环境:
tensorflow 2.4.3
keras 2.4.0
python 3.8.3
numpy 1.19.2
skimage 0.19
代码:
import os
import matplotlib.pyplot as plt
from mrcnn.config import Config
from mrcnn import model as modellib, utils
from mrcnn.visualize import display_instances
# 设置数据路径
data_dir = 'fruits-360'
train_dir = os.path.join(data_dir, 'Training')

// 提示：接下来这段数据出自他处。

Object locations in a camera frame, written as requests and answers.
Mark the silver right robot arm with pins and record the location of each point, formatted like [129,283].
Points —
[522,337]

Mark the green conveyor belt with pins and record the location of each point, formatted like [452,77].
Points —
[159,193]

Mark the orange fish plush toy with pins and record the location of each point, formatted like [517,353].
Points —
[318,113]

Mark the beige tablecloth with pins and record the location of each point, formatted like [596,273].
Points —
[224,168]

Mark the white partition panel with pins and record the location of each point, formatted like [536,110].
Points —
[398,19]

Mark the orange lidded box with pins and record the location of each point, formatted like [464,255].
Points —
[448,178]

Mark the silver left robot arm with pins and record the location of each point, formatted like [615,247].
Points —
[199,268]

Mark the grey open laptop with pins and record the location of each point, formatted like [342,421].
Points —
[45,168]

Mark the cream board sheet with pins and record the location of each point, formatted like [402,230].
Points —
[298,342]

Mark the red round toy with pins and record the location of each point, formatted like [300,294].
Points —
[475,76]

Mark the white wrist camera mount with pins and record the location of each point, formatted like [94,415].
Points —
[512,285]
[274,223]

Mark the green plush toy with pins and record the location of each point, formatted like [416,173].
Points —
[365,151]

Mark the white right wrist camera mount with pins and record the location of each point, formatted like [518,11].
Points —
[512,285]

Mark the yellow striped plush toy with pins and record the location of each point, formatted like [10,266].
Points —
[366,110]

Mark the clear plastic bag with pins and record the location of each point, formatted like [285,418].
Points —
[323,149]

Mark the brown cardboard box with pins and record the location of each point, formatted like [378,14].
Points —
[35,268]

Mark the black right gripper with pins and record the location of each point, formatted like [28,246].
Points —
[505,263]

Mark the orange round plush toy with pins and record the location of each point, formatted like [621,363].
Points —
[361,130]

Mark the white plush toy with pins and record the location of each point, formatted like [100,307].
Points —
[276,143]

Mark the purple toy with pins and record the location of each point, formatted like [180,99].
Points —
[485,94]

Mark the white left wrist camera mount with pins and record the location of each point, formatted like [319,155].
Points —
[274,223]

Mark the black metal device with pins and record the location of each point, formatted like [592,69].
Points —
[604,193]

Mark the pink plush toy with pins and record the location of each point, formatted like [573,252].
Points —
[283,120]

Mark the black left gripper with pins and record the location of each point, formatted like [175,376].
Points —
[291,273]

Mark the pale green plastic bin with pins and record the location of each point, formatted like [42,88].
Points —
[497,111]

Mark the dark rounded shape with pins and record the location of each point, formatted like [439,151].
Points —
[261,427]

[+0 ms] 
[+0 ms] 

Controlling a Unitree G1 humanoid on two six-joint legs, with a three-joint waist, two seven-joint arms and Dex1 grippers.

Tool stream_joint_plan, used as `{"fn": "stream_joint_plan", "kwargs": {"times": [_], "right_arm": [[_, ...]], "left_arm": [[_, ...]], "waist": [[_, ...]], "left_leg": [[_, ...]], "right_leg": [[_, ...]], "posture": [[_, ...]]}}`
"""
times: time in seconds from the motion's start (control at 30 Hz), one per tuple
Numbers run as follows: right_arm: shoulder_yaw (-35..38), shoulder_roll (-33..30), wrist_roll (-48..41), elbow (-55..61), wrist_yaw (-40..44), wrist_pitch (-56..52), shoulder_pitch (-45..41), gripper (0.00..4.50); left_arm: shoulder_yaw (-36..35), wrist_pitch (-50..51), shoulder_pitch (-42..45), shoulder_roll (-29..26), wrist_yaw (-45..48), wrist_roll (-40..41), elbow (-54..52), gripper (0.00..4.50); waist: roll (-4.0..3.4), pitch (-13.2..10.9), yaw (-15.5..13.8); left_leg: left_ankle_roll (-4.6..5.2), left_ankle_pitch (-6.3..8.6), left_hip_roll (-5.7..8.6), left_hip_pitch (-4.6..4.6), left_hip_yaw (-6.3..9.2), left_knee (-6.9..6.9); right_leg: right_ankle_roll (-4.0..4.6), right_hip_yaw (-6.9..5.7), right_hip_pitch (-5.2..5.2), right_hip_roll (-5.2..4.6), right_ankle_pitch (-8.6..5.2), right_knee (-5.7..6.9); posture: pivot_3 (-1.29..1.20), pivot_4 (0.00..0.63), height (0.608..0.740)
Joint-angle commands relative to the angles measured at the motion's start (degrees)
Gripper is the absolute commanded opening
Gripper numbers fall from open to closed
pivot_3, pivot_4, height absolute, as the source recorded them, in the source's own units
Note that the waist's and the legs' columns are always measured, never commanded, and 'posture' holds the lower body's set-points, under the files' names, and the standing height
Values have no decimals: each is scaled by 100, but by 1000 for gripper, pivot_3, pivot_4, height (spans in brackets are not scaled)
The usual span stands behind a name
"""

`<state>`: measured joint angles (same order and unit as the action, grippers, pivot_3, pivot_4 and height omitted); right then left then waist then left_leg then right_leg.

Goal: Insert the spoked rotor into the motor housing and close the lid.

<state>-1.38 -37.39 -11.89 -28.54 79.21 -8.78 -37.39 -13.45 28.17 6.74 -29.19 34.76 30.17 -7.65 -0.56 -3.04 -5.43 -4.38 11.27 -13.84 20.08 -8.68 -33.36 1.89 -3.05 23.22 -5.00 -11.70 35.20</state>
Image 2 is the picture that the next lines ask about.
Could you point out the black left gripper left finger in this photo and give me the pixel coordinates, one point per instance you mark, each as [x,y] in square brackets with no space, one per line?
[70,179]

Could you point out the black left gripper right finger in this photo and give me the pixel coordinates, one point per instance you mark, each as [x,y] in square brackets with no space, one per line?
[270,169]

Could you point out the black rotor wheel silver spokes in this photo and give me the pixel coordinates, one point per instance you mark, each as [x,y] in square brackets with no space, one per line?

validation_dir = os.path.join(data_dir, 'Validation')
# 配置Mask R-CNN模型
class MyConfig(Config):
NAME = "my_config"
GPU_COUNT = 1
IMAGES_PER_GPU = 1
NUM_CLASSES = 6
IMAGE_MIN_DIM = 640
IMAGE_MAX_DIM = 640
config = MyConfig()
# 创建Mask R-CNN模型
model = modellib.MaskRCNN(mode="inference", config=config, model_dir=os.getcwd())
# 加载预训练权重文件
weights_path = "mask_rcnn_balloon.h5"
model.load_weights(weights_path, by_name=True)
# 准备要识别的图片
image_paths = ['fruits-360/Test/Apple Golden 1/63_100.jpg', 'fruits-360/Test/Apple Golden 1/72_100.jpg'] # 替换为您要识别的图片路径
class_names = ['Apple Golden 1', 'Apple Golden 2', 'Apple Golden 3', 'Apple Red 1', 'Apple Red 2', 'Apple Red 3']
# 进行目标识别
for image_path in image_paths:
image = plt.imread(image_path)
results = model.detect([image], verbose=1)
# 可视化识别结果
r = results[0]
display_instances(image, r['rois'], r['masks'], r['class_ids'], class_names, r['scores'])
plt.show()
在使用mrcnn模型时出现了许多问题,我也在stackflow上找到了一个解决方案,但按解决方案的步骤去做后,仍然会出现问题。
查询的解决方案如下:
Installing tensorflow with version as following
pip uninstall tensorflow -y
pip uninstall keras -y
pip install tensorflow==2.4.3
pip install keras==2.4.0
After above, some errors will arise. You could solve them by following steps.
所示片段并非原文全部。